Sont concernés : la Première ministre, les membres du Gouvernement, les mandataires publics, les cadres du parti affectés au cabinet du Chef de l’État, ainsi que les autorités provinciales et locales telles que les gouverneurs, vice-gouverneurs, maires, administrateurs de territoire et bourgmestres.
Ces responsables disposent d’un délai de sept jours pour transmettre les preuves de paiement. Passé ce délai, des sanctions seront appliquées.
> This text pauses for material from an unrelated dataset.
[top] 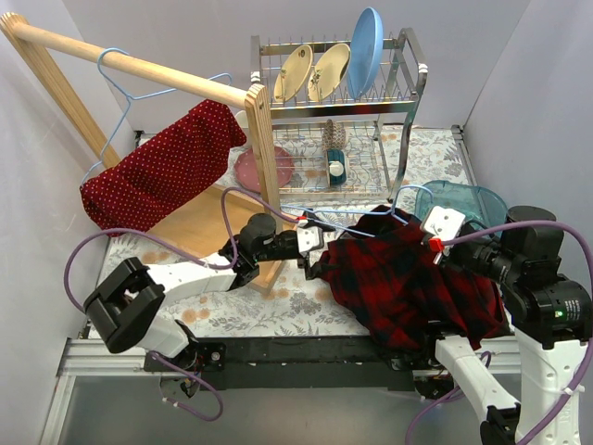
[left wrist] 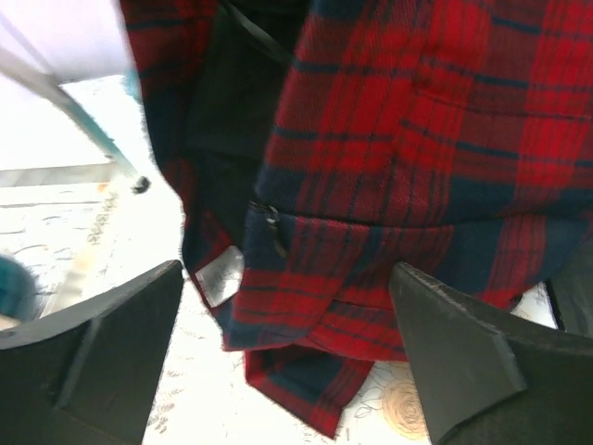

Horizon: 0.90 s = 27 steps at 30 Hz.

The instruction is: Place the skirt on the hanger

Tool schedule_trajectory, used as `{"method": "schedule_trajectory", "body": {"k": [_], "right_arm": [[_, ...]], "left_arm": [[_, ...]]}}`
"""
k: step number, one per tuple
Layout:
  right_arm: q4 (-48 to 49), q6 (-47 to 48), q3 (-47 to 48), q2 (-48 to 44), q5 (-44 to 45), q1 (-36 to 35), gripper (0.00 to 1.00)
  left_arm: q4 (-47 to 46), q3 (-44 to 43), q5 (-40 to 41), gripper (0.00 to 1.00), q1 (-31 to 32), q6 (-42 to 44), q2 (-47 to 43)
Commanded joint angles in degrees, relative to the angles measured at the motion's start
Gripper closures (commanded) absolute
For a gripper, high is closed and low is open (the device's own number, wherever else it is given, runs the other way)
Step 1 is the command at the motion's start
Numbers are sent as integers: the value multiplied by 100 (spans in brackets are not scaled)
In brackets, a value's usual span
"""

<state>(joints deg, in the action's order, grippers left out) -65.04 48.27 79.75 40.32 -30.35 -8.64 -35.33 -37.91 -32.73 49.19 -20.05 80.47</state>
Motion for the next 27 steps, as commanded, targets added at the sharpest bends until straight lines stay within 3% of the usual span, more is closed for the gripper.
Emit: {"method": "schedule_trajectory", "body": {"k": [1, 2, 3, 7, 8, 9, 11, 15, 22, 27], "right_arm": [[325, 51, 199, -94, -112, 21, 99], [325, 51, 199, -94, -103, 21, 99], [316, 51, 199, -94, -103, 21, 99], [316, 51, 173, -103, -42, 21, 99], [307, 60, 164, -103, 2, 21, 99], [325, 60, 129, -85, 72, 21, 99], [342, 77, 112, -59, 371, 29, 99], [211, 235, 41, 46, 784, 29, 99], [-228, 683, 67, 319, 610, 21, 99], [-536, 1035, 155, 653, 425, 12, 99]], "left_arm": [[176, -234, -717, 18, -50, 90, 223], [176, -234, -717, 28, -58, 55, 293], [132, -226, -708, 45, -59, 11, 320], [158, -234, -665, 65, -67, -34, 321], [219, -243, -638, 72, -59, -25, 286], [394, -260, -612, 86, -67, -25, 207], [797, -296, -410, 100, -67, -34, 23], [1746, -234, -50, 100, -67, -148, -776], [3680, -164, 802, 100, -58, -218, -2866], [5184, -672, 1505, 100, -32, -665, -3379]]}}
« Je vous saurais gré de faire preuve de célérité car un rapport sera transmis à la Haute Autorité Politique de Référence, qui sanctionnera les membres qui résistent à s’acquitter régulièrement de leur obligation de contribution », avertit Augustin Kabuya dans le communiqué.
Le rappel fait suite à une réunion tenue le 21 août dernier à la paroisse Sainte Anne de la Gombe. Autour de la table figuraient les fondateurs, cofondateurs, pionniers du parti ainsi que les veuves de certains compagnons disparus.
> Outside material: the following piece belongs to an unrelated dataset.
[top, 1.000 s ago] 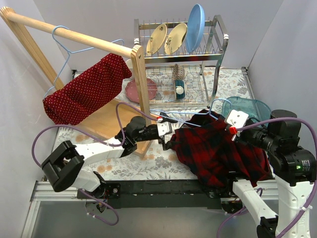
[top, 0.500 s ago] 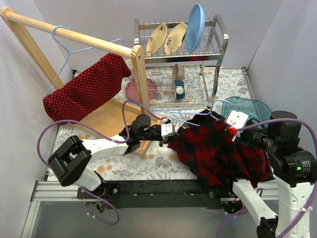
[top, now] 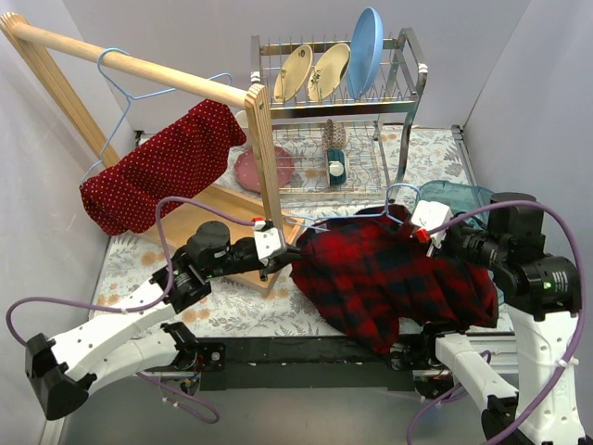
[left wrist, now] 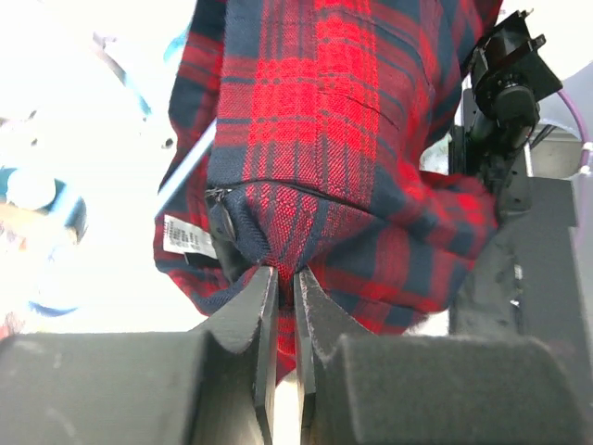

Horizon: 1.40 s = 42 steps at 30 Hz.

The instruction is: Place the skirt on the hanger

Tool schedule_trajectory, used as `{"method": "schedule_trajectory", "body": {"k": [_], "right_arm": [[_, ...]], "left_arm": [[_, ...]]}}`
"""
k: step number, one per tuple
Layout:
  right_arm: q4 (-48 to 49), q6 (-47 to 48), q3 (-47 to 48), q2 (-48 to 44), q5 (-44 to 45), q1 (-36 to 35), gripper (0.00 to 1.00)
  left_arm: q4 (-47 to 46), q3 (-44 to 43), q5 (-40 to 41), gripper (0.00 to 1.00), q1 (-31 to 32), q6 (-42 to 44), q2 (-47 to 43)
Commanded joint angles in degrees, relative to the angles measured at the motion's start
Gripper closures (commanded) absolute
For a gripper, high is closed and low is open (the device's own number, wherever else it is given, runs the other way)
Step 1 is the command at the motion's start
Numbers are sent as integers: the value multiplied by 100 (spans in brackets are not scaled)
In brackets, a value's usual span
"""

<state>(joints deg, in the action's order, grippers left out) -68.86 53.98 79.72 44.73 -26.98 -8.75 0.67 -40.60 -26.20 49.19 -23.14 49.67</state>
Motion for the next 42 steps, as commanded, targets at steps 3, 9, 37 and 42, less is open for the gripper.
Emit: {"method": "schedule_trajectory", "body": {"k": [3, 9, 37, 42], "right_arm": [[-566, 947, 298, 352, -236, 23, 99], [-629, 1298, 194, 581, -255, 23, 99], [821, 1984, -2215, 89, -441, -100, 99], [681, 2950, -2408, -306, -27, -91, 99]], "left_arm": [[2366, -763, 1343, 100, -32, -516, -353], [3799, -1695, 2205, 100, -32, -604, -309], [4108, -1362, -116, 38, -23, -2212, -1159], [4345, -1512, 474, 29, -23, -2887, -1372]]}}
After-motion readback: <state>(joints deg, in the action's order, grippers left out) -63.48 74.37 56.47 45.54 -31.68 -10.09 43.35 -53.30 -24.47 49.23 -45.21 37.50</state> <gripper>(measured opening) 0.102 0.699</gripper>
La présidence précise que tout versement doit se faire uniquement sur les comptes UDPS/Tshisekedi ouverts auprès de la Rawbank et de la banque Equity BCDC, en franc congolais comme en dollar américain.
Par cette démarche, l’UDPS entend renforcer la discipline interne et assurer l’autonomie financière de ses structures.
Un rapport détaillé sera bientôt transmis à la Haute Autorité Politique de Référence, chargée d’apprécier le niveau de conformité de chaque cadre aux obligations financières du parti.